Na-Ri's face darkened to pitch black.
She had indeed promised such, figuratively shooting herself in the leg, and now he was wringing her dry with it.
The beasts then crashed forward like a tide of snarling bodies funnelled through the choke.
Kyle yanked the beam without hesitation, and the trailer sagged sideways with a metallic screech.
The first wave of creatures slammed into the rock wall, their bones snapping like twigs.
Those behind them shoved forward mindlessly, jamming the front line even tighter.
Within moments, the narrow path became a living grinder, spines cracking and limbs flailing uselessly as the horde crushed itself against the half-fallen hulk.

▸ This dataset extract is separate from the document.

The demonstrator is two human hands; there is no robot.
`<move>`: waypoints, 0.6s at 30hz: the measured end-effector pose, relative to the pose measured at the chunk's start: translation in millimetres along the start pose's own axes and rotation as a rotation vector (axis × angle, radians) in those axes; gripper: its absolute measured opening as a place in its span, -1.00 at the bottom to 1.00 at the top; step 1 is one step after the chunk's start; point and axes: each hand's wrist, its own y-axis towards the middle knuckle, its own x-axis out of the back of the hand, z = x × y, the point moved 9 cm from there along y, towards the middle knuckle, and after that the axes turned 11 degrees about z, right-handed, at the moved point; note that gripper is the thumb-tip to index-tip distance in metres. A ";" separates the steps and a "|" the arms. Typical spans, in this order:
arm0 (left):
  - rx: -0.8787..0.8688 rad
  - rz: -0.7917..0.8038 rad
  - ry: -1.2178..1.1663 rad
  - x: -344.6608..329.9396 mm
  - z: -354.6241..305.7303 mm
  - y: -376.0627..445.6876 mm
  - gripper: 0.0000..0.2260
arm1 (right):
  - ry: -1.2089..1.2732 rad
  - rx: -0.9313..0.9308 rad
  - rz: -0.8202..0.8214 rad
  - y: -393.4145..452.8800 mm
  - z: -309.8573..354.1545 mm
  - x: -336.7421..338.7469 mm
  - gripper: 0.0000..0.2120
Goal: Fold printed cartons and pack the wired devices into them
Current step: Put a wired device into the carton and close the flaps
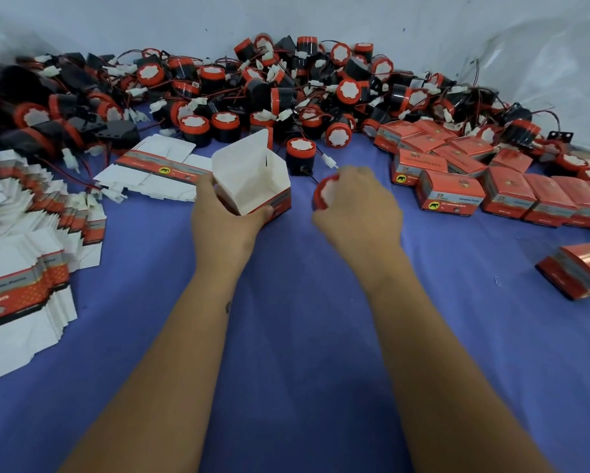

Na-Ri exhaled sharply, realising the weasel had been right.
'...He is smart, I see.'
The bodies lay exposed and bleeding, their cores practically glimmering to be taken once the frenzy ended.
The manual did not affiliate any kill to either of them, due to the known reason that they had not directly killed the beasts.
Kyle dusted his hands as though it had been nothing, then said curtly:
"There you go. I just made everything efficient, low energy, and best of all accessible merchandise. Now, shall we start counting my seventy?"